UKRAYNA

7.12.2013 - 7593

Ukrayna hükümeti 29 Kasım 2013’te imzalanması beklenen Avrupa Birliği Serbest Ticaret ve İşbirliği Antlaşması’nı askıya aldı, Kiev’de eylemciler sokağa döküldü.
Başbakan Mykola Azarov, Meclis kararını Ukrayna’nın içinde bulunduğu ekonomik durumun dikte ettiği taktik bir karar olarak takdim etti.

*
IMF’ye 3.7 milyar dolarlık geri ödeme, Rusya’ya 17 milyar dolarlık doğal gaz borcu, bu borçların 2014 itibariyle ödenmesi gerekliliği ülkenin ekonomisini özetliyor.
Bu çerçevede Ukrayna -bir taraftan, Avrupa’nın içinde bulunduğu ekonomik krizden etkilenmekte -öteki taraftan, en büyük ticari partneri Rusya’nın doğal gazına olan bağımlılığı ve Rusya’nın Beyaz Rusya ve Kazakistan ile oluşturduğu Gümrük Birliği’ne katılması halinde kazanacağı ticari ayrıcalıklar arasında bulunuyor.

*
AB Dışişleri ve Güvenlik Politikası Yüksek Temsilcisi Catherine Ashton, Ukrayna ile kuvvetli ilişkilerin geleceğine olan inancı ifade ediyor.
Ukrayna ana muhalefet partisi Batkivşina’nın lideri Arseniy Yatsenük,Cumhurbaşkanı Viktor Yanukoviç’in Rusya’nın Gümrük Birliği’ne katılmasına ilişkin anlaşmayı imzalaması halinde ülkeyi yeni protesto eylemleri başlatmakla tehdit ediyor -ama, Gümrük Birliği’nde gözlemci statüsüne sahip Ukrayna,henüz tam üyeliğe hazır değiliz,diyor!
Rusya Devlet Başkanı Putin,”Olaylar dışarıdan yönlendiriliyor.
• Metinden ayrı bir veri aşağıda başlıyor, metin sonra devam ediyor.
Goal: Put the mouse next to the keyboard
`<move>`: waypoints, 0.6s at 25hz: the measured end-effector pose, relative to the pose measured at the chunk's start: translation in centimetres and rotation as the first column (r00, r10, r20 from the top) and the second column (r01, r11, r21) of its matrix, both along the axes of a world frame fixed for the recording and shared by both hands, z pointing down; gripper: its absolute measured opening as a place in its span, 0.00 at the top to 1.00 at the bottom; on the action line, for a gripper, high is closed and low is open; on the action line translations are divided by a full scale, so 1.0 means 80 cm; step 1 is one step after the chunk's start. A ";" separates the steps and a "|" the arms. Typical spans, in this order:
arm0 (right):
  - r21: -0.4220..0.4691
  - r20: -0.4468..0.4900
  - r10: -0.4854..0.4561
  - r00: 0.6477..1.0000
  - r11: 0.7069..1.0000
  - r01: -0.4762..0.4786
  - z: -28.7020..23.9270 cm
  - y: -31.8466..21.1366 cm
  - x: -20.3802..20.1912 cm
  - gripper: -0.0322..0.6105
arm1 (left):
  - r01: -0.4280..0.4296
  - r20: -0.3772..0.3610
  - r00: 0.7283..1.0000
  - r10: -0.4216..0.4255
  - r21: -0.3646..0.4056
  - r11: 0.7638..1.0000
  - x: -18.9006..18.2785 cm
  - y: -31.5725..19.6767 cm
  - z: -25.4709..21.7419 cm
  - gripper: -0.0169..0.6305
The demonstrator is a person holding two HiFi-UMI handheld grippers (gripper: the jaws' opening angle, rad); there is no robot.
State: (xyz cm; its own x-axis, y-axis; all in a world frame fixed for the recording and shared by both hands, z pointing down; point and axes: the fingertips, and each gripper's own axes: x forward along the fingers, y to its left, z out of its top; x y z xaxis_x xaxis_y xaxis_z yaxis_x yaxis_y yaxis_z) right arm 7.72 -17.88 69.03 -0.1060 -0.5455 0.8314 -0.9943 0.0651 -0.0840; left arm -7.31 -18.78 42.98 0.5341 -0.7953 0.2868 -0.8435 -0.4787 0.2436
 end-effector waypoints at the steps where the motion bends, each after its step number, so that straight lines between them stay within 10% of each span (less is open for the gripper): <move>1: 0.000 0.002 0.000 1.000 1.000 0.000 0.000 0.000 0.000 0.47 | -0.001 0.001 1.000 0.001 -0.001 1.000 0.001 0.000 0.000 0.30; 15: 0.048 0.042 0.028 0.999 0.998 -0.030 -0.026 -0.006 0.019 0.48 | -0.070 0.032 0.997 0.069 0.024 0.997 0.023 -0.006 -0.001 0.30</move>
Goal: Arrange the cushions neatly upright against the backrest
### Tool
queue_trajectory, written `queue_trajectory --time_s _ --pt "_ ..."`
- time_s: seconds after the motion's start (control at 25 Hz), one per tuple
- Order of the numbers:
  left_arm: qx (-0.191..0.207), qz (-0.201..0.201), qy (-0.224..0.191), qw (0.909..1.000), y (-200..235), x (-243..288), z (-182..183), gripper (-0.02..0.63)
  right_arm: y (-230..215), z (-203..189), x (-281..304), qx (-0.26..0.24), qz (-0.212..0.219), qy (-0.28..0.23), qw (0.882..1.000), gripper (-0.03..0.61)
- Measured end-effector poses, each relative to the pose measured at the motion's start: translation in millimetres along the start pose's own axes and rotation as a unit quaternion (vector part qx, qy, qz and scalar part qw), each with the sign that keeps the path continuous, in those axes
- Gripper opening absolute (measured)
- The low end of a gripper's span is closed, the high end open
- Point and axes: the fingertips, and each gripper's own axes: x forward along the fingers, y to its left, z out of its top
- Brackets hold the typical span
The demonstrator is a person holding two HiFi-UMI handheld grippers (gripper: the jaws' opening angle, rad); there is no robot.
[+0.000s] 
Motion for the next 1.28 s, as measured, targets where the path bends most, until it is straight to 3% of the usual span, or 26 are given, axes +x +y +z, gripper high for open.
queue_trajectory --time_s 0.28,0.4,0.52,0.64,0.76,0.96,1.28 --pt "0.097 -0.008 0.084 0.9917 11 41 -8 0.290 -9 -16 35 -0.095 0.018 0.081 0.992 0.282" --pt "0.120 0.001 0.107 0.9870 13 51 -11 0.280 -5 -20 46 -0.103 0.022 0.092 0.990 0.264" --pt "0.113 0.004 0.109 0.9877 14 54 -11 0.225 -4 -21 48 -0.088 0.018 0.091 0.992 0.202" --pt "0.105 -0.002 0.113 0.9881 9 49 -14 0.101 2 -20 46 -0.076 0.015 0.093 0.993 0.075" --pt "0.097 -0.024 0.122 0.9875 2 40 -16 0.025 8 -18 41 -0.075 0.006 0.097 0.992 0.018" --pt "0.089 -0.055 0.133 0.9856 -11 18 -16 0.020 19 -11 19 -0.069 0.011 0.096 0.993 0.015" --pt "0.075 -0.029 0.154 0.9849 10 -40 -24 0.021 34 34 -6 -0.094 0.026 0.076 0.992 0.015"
Muhalefetin meşru iktidarı devirme girişimleri 2015’te yapılacak cumhurbaşkanlığı seçimlerini etkilemeyi hedefliyor.Biz Ukrayna halkının tercihi ne olursa olsun, buna saygı ile yaklaşacağız” açıklamasında bulunuyor.

*
AB’nin genişleme politikaları Ukrayna’nın bu kararından etkilenecek midir?
Ukrayna’nın AB ve Rusya arasında -hem,bir tampon bölge -hem de, köprü olması bakımından taşıdığı stratejik önem nasıl gelişecektir?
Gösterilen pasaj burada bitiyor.